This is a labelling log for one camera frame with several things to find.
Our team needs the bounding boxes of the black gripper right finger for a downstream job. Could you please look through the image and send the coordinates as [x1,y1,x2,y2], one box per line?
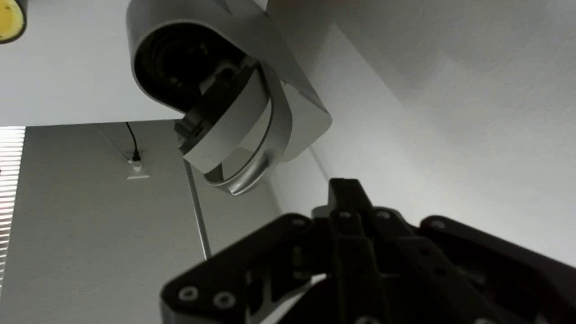
[349,176,576,324]

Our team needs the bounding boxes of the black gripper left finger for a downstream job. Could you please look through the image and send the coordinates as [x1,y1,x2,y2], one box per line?
[158,176,361,324]

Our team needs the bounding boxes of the grey pod coffee machine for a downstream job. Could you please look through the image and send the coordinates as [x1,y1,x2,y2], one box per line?
[124,0,333,197]

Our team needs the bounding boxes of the thin metal pole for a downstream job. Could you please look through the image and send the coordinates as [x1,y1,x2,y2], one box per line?
[183,160,212,260]

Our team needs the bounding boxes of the white plastic board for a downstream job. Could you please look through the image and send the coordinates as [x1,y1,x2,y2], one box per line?
[0,0,185,127]

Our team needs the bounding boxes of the white window blinds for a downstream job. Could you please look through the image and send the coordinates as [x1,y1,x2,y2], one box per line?
[0,124,27,291]

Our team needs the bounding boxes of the dark jar yellow candle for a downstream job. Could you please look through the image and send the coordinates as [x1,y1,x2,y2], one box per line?
[0,0,28,44]

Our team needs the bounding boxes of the white wall outlet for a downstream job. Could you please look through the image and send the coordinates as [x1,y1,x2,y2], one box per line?
[124,156,153,181]

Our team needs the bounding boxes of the black power cable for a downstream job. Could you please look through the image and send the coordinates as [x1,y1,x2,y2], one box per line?
[122,120,144,163]

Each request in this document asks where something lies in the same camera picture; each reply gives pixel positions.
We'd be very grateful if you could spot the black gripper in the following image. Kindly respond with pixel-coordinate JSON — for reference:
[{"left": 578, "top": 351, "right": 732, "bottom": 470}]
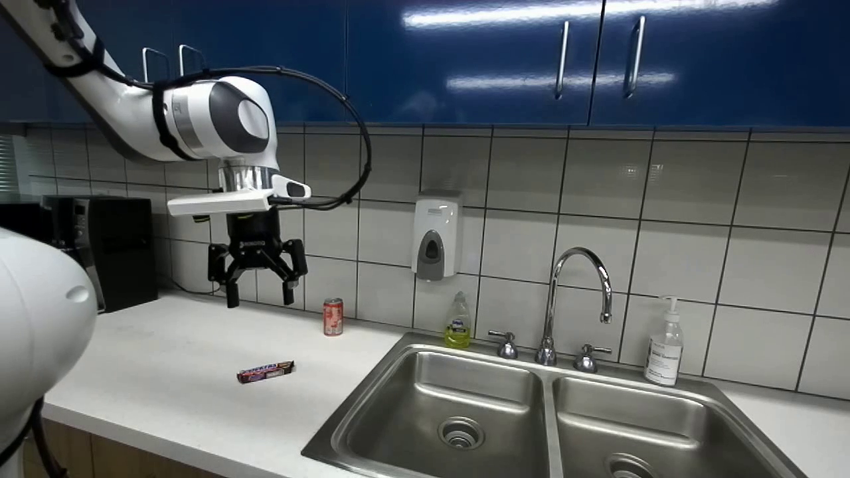
[{"left": 208, "top": 210, "right": 311, "bottom": 310}]

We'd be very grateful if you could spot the dark red marker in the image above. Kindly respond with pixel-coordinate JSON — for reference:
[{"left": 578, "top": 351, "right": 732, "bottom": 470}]
[{"left": 233, "top": 359, "right": 296, "bottom": 385}]

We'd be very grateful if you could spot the stainless steel double sink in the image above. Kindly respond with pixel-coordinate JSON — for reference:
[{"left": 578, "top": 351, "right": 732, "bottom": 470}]
[{"left": 299, "top": 328, "right": 808, "bottom": 478}]

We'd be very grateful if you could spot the red soda can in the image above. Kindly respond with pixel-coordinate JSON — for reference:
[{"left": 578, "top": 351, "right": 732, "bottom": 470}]
[{"left": 320, "top": 298, "right": 344, "bottom": 340}]

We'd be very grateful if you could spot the black countertop appliance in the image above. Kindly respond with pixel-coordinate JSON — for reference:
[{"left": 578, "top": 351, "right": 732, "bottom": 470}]
[{"left": 0, "top": 193, "right": 158, "bottom": 312}]

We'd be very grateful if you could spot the yellow dish soap bottle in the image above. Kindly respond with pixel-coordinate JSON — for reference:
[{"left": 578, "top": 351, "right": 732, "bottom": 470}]
[{"left": 441, "top": 289, "right": 474, "bottom": 351}]

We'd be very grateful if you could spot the wooden lower cabinet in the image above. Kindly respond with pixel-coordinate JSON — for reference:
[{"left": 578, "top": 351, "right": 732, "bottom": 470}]
[{"left": 20, "top": 417, "right": 222, "bottom": 478}]

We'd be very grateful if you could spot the blue glossy cabinet door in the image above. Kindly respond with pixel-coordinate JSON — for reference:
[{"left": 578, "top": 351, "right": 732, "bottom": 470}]
[
  {"left": 590, "top": 0, "right": 850, "bottom": 133},
  {"left": 347, "top": 0, "right": 605, "bottom": 131},
  {"left": 88, "top": 0, "right": 352, "bottom": 128},
  {"left": 0, "top": 20, "right": 172, "bottom": 128}
]

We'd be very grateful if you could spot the chrome gooseneck faucet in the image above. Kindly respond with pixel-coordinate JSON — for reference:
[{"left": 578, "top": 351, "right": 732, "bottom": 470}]
[{"left": 533, "top": 243, "right": 615, "bottom": 367}]

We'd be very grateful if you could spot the clear pump soap bottle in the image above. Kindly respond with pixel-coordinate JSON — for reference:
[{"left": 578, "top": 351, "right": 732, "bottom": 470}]
[{"left": 643, "top": 295, "right": 684, "bottom": 387}]

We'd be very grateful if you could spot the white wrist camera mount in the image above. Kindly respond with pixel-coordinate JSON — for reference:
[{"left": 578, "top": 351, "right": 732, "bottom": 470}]
[{"left": 165, "top": 173, "right": 314, "bottom": 218}]

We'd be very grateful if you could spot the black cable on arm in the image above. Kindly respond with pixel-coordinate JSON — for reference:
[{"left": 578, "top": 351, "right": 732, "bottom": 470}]
[{"left": 148, "top": 61, "right": 375, "bottom": 213}]

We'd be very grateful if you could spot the white wall soap dispenser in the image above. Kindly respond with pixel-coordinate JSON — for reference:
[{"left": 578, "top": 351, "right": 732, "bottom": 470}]
[{"left": 412, "top": 193, "right": 463, "bottom": 285}]

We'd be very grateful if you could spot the silver cabinet door handle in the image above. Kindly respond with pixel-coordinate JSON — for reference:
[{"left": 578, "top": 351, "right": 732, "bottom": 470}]
[
  {"left": 174, "top": 42, "right": 204, "bottom": 80},
  {"left": 623, "top": 12, "right": 650, "bottom": 103},
  {"left": 553, "top": 18, "right": 573, "bottom": 103},
  {"left": 138, "top": 44, "right": 165, "bottom": 87}
]

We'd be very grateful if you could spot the chrome faucet handle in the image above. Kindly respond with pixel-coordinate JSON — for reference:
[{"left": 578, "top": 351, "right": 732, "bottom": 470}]
[
  {"left": 570, "top": 342, "right": 613, "bottom": 373},
  {"left": 485, "top": 328, "right": 524, "bottom": 360}
]

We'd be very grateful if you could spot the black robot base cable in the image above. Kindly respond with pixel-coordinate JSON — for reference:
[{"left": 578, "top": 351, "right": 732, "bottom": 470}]
[{"left": 0, "top": 396, "right": 68, "bottom": 478}]

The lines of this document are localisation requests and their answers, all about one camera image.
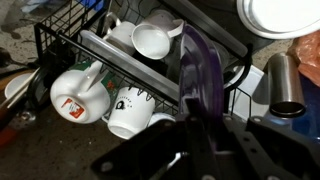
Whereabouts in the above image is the orange plastic bag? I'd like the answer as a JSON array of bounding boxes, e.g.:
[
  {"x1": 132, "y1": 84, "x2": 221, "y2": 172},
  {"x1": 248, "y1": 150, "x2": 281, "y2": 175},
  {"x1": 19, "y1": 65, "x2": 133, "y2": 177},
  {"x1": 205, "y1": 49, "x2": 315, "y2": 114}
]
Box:
[{"x1": 288, "y1": 29, "x2": 320, "y2": 88}]

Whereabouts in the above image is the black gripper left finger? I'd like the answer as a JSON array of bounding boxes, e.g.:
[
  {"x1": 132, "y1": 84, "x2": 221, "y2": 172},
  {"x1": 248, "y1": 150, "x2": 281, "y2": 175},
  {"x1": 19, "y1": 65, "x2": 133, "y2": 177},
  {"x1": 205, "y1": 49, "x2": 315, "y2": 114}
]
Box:
[{"x1": 90, "y1": 97, "x2": 216, "y2": 180}]

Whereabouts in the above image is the white saucer plate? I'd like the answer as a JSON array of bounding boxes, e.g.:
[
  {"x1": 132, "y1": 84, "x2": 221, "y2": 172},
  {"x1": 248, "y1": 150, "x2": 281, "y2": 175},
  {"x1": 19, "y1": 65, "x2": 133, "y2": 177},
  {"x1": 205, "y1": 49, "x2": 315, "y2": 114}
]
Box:
[{"x1": 236, "y1": 0, "x2": 320, "y2": 40}]

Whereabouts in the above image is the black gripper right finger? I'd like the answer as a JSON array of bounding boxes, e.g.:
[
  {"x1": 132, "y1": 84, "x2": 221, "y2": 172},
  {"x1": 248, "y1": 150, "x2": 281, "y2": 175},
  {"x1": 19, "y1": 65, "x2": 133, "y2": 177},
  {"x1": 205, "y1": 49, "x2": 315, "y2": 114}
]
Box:
[{"x1": 215, "y1": 114, "x2": 320, "y2": 180}]

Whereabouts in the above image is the clear plastic container lid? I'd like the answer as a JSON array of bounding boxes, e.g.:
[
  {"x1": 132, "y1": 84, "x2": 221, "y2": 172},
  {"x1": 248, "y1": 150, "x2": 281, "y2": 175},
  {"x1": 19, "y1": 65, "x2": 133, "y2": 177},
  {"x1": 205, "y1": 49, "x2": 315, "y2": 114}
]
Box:
[{"x1": 79, "y1": 29, "x2": 181, "y2": 104}]

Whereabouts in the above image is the white flat tray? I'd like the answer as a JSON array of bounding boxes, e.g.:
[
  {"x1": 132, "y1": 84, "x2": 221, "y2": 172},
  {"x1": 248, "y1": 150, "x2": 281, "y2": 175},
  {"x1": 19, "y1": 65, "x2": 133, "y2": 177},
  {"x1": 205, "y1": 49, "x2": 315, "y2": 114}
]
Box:
[{"x1": 228, "y1": 64, "x2": 271, "y2": 123}]

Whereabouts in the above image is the white mug with red label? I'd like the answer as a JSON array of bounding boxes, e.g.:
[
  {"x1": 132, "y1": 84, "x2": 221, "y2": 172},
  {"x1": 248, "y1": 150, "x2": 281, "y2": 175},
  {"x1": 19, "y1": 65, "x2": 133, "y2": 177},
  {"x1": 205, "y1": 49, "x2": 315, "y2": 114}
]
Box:
[{"x1": 49, "y1": 59, "x2": 113, "y2": 125}]

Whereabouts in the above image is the white mug with black print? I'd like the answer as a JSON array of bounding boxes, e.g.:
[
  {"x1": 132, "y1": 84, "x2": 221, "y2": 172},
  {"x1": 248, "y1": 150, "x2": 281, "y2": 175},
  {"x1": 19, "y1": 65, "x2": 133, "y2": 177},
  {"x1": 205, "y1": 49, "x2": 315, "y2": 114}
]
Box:
[{"x1": 101, "y1": 85, "x2": 157, "y2": 140}]

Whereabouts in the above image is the black wire dish rack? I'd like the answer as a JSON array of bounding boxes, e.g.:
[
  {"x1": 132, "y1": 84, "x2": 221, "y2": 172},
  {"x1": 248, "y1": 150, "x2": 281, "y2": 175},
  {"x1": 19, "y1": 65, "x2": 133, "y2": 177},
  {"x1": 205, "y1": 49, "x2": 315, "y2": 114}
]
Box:
[{"x1": 33, "y1": 0, "x2": 254, "y2": 134}]

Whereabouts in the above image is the plain white mug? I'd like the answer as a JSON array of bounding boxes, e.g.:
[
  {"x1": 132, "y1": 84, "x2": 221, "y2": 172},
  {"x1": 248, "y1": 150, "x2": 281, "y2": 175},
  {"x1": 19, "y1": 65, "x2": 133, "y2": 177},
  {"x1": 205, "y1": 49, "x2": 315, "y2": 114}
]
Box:
[
  {"x1": 102, "y1": 11, "x2": 138, "y2": 56},
  {"x1": 130, "y1": 9, "x2": 185, "y2": 61}
]

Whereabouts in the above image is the stainless steel tumbler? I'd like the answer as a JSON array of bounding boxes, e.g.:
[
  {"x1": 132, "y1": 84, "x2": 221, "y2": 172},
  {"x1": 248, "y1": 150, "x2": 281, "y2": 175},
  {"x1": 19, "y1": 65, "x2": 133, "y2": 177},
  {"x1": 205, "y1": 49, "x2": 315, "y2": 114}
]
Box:
[{"x1": 266, "y1": 51, "x2": 307, "y2": 118}]

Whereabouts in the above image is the small white bowl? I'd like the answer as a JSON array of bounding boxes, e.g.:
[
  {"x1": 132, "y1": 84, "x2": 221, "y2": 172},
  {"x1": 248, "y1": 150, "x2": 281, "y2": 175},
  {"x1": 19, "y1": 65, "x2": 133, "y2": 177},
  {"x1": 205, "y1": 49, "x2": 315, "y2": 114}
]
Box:
[{"x1": 249, "y1": 0, "x2": 320, "y2": 34}]

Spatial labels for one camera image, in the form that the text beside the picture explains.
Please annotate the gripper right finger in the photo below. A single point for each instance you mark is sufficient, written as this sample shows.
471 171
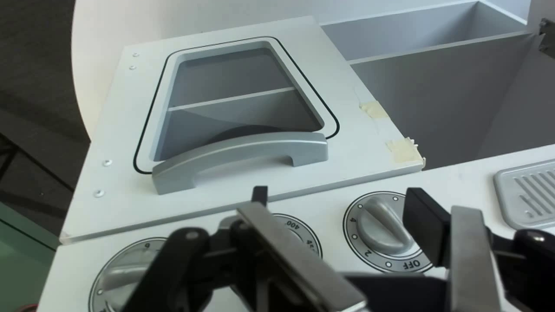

--

## [What to produce]
Copy every line of the material in which the word "dish" occurs.

## [Result of the task]
We'd be very grateful if you could spot the yellow dish soap bottle in the image above. Kindly respond with pixel-coordinate JSON — for reference:
Whereabouts in the above image is the black wire dish rack? I'd like the answer as a JSON array of bounding boxes, e.g.:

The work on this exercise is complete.